Unlike the two preceding versions of the complaint, Ponchak chose not to attach a copy of the December 30 letter to the TAC. His reasons for doing so are obvious. The provisions of the letter contradict the allegations of the TAC, and when those provisions are taken into account it is clear Ponchak has failed to allege facts which establish the formation of a contract. As a result, he cannot state a cause of action for breach of contract.
Mutual consent or assent is an essential element of any contract. (Civ. Code, 1550, 1565; Alexander v. Codemasters Group Limited (2002) 104 Cal.App.4th 129, 141.) Consent cannot be mutual unless each party agrees on the same thing in the same sense. (Civ. Code, 1580; Banner Entertainment, Inc. v. Superior Court (1998) 62 Cal.App.4th 348, 358359 [The failure to reach a meeting of the minds on all material points prevents the formation of a contract even though the parties have orally agreed upon some of the terms, or have taken some action related to the contract].)
Acceptance of an offer, which may be manifested by conduct as well as by words, must be expressed or communicated by the offeree to the offerer. [Citation.] (Russell v. Union Oil Co. (1970) 7 Cal.App.3d 110, 114.) The existence of mutual consent is determined by objective criteria. The test is whether the outward manifestations would lead a reasonable person to find the parties have mutually consented, and thus formed a contract, the terms of which are reasonably certain. (Meyer v. Benko (1976) 55 Cal.App.3d 937, 942943; Civ. Code, 1550, 1565, 1580.) [T]he outward manifestation or expression of assent is controlling. (Weddington Productions, Inc. v. Flick (1998) 60 Cal.App.4th 793, 811.) It is those outward manifestations that establish whether the parties agreed upon the same thing in the same sense. (Civ. Code 1580.)
Ponchak first insists the breach of contract alleged in the TAC was for an oral contract of insurance. He claims the allegations of the TAC adequately establish that he paid $800,000 to defendants in response for their offer to sell him five future life insurance policies. For the first time on appeal, and almost as an aside, Ponchak adds that the oral contract also included his membership in the VEBA trust. There is no merit to this argument.[5]
First, neither the TAC (nor any predecessor pleadings) alleges that AIG or any defendant orally agreed to provide Ponchak life insurance policies. Ponchak has not stated the terms of such a contract or coverage. By his own admission, no policy was ever issued because Ponchak never underwent the requisite medical examination. Moreover, Ponchaks claim of forgone tax benefits and lost future retirement benefits is not alleged to be linked at all to AIGs failure to issue an insurance policy or policies.
Ponchak claims his December 30 letter is merely evidence confirming the existence of a prior oral contract with defendants. He is mistaken. As evidenced by Pattanaiks interlineations to that letter, and even the initial terms in the letter itself, it is clear the parties were engaged in negotiations aimed at reaching an agreement but that no binding agreement had been formed. In the December 30 letter to IPS, Harrison and Pattanaik re his VEBA Investment (which Pattanaik changed to VEBA contribution), Ponchak wrote:
This letter is written to confirm, following your factual presentation and solicitation of tax-free investment, my entering into a VEBA trust and subsequent whole-life insurance policy.

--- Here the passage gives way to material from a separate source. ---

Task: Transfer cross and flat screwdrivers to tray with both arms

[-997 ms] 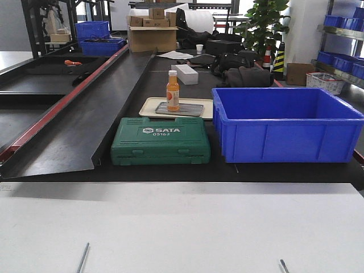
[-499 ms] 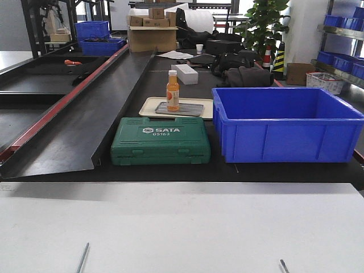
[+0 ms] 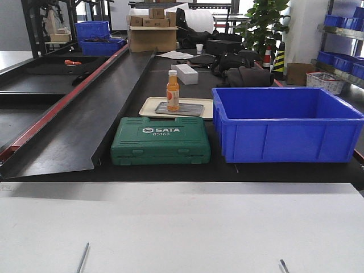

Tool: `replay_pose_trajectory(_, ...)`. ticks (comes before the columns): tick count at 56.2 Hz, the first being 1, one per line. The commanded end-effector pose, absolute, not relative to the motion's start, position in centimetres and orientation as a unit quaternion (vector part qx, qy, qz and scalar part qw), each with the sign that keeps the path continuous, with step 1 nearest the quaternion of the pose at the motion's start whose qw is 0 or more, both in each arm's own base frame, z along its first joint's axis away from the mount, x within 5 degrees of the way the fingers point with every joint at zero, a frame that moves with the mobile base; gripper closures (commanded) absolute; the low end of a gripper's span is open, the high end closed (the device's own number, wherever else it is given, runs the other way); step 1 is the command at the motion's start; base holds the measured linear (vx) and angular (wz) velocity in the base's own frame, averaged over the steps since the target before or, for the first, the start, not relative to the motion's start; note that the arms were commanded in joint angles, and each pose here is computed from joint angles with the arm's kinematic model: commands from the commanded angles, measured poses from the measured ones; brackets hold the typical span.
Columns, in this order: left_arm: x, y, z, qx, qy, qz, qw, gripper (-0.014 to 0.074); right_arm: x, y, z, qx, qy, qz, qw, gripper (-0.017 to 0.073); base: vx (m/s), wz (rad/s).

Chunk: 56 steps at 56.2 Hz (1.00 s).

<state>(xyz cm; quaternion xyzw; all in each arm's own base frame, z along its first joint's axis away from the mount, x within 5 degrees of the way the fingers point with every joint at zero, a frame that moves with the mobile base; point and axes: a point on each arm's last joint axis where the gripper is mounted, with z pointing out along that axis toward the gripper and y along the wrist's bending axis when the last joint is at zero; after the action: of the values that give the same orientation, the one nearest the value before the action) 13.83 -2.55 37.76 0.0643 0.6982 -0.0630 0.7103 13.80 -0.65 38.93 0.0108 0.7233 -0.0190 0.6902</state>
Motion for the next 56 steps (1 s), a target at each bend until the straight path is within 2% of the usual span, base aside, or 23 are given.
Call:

It is my understanding, and reliance on your provided information, that the information provided on your POWERPlay Life Insurance Illustration is accurate and can be relied upon in entering this investment plan with you, IPS, UBS, AIG, Capital Trust, and Sea Nine Association.
Additionally, it is presented and my understanding that the VEBA is fully insured and that my $800,000 investment is fully refundable if I do not qualify for the insurance payouts outlined in the POWERPlay Life Insurance Illustration. And, it is understood that my VEBA investment of $800,000 is held by UBS and distributed over five years in five equal payments to AIG for the whole-life insurance which after ten years can be withdrawn (after the 5 year $64,000 only tax payment) at the $72,000 annual amounts as shown on the illustration. I also understand that Sea Nine Association and Capital Trust Company will assist over five years (costing me $2,250 per year) to execute this investment.

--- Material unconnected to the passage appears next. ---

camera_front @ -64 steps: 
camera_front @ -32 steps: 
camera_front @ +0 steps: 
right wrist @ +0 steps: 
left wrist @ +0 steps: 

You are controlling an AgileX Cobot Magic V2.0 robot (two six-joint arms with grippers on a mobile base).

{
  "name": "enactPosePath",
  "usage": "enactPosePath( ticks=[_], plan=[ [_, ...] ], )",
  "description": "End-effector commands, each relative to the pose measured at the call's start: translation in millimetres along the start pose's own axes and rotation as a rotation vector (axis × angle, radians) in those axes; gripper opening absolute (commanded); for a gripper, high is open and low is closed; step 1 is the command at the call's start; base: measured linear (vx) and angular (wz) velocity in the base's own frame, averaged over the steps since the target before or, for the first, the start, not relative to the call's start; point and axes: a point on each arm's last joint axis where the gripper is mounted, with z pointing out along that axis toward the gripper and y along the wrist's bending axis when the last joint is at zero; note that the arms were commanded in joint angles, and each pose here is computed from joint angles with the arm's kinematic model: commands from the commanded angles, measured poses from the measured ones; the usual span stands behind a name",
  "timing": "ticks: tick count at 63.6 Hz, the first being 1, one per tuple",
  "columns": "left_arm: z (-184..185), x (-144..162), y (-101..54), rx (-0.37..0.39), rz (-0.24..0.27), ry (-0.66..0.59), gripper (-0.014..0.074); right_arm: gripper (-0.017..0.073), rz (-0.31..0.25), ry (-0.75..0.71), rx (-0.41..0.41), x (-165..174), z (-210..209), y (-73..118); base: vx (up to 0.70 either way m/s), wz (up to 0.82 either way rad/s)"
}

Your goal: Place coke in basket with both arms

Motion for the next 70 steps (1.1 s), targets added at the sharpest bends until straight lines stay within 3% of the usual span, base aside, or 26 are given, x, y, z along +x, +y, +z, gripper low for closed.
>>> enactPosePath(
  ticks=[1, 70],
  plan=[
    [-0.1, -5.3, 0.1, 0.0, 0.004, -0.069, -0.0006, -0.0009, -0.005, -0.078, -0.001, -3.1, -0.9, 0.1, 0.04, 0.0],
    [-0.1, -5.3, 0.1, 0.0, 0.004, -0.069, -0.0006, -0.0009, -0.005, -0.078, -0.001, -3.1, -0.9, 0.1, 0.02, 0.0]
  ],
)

I have relied on your experience, knowledge, presentation and assurances and present my investment of $800,000. This letter cannot be later interpreted [sic] or voided by any other contractual entry by any entity, as to my expectations outlined herein or on your written presentations. Contractual entries of this contract if final and any previous understandings written or verbal cannot be used to disqualify this letter or my understandings. (Italics added.)
There are several respects in which this letterwhich Ponchak claims confirmed the terms of an extant oral agreementactually demonstrates it was no more than a unilateral opening offer and that there was, as yet, no mutual assent to the same thing in the same sense.

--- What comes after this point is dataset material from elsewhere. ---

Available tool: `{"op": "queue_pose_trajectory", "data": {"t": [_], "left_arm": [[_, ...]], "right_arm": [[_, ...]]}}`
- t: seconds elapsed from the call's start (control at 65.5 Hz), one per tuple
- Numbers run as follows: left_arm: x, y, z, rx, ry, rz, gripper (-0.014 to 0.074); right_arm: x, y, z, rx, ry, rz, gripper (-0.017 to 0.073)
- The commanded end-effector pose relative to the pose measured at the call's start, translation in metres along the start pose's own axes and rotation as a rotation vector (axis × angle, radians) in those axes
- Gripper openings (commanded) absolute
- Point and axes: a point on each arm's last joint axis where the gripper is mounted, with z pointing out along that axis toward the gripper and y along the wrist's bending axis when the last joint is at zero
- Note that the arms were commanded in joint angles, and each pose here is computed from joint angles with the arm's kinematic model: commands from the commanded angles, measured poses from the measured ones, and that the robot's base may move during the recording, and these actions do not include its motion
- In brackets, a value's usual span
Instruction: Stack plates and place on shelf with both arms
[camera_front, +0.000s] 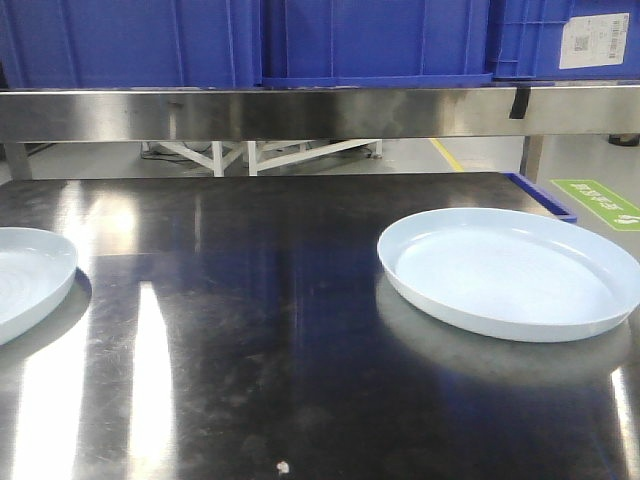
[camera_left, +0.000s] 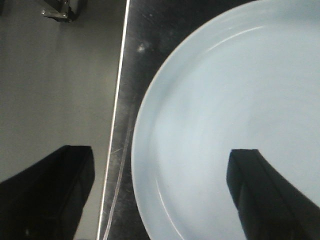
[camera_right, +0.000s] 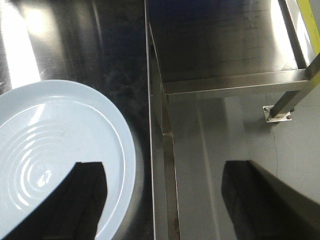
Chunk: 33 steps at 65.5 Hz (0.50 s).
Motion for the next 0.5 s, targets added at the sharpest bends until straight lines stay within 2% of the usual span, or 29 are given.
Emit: {"op": "queue_pose_trajectory", "data": {"t": [0.0, 0.351, 0.488], "left_arm": [[-0.0096, 0.0007, -0.0134, -0.003, -0.100, 0.000, 0.0580], [-0.0122, 0.0027, -0.0124, -0.017, -0.124, 0.004, 0.0580], [-0.0128, 0.0068, -0.0067, -0.022, -0.108, -0.016, 0.0580]], "right_arm": [[-0.0186, 0.0023, -0.0086, -0.014, -0.121, -0.008, 0.0589], [-0.0186, 0.0023, -0.0086, -0.014, -0.121, -0.008, 0.0589], [-0.0186, 0.0023, -0.0086, -0.014, -0.121, -0.008, 0.0589]]}}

First, the letter refers to specific details defendants purportedly provided in a factual presentation and POWERPlay Life Insurance Illustration, the accuracy of which Ponchak claims to have relied on when entering into the agreement. This information, clearly a material provision of the contract to which Ponchak claims the parties agreed, is not set forth in the TAC, any prior complaint or any exhibit thereto.
Second, as the trial court pointed out, even without Pattanaiks changes, Ponchaks letter demonstrates that even he did not believe the parties would have a binding agreement in the event he failed to qualify for the insurance payouts. Indeed, his letter was written, in part, to ensure that his $800,000 investment [was] fully refundable in the event he failed to qualify for future insurance payments. Moreover, Ponchak was always aware his ability to participate in the VEBA trust was contingent upon submission to a medical examination that never occurred.
Third, Ponchak tendered his $800,000 to Pattanaik and Harrison before he gave them the letter. He did so even though defendants clearly disagreed with Ponchaks representation that he was simply confirming the terms of their deal, as evidenced by the numerous material changes to the language in his letter. For example, throughout the letter Pattanaik changed Ponchaks references to the investment he was making in the VEBA trust, to state that Ponchak would actually make a contribution to the VEBA trust. In the first sentence of the letter, Ponchak claimed he was writing to confirm, following [defendants] . . . solicitation of tax-free investment, my entering into a VEBA trust and subsequent whole-life insurance policy. (Italics added.) But, after Pattanaik finished, the sentence contained significantly altered language and conveyed a distinctly different meaning. It read: written to confirm, following your factual presentation and solicitation of tax-deductible contribution by entering into a VEBA trust and subsequent whole-life insurance policy purchased by the VEBA. (Italics added.) In addition, Ponchaks statement that he expected his funds would be fully refundable if he did not qualify for insurance payouts outlined in defendants presentation, was changed to projected payouts. And, Ponchaks representation that the parties understood his VEBA investment would be distributed in five equal annual payments to AIG for whole life insurance which after ten years can be withdrawn . . . at the . . . annual amounts as shown on the illustration, was changed to say that his VEBA contribution would be distributed in annual amounts to AIG for whole life insurance which after ten years canprovide loans (policy) . . .at the . . . annual amounts as projected on the illustration. Pattanaik then twice added the word approximately to sentences in which Ponchak had specified the exact amount of payments he expected to make, and once again changed Ponchaks reference to his monetary investment to a contribution of $800,000. At the bottom of the letter, Pattanaik wrote, above delineations provided to clarify, dated the changes December 30, 2005, and signed his name.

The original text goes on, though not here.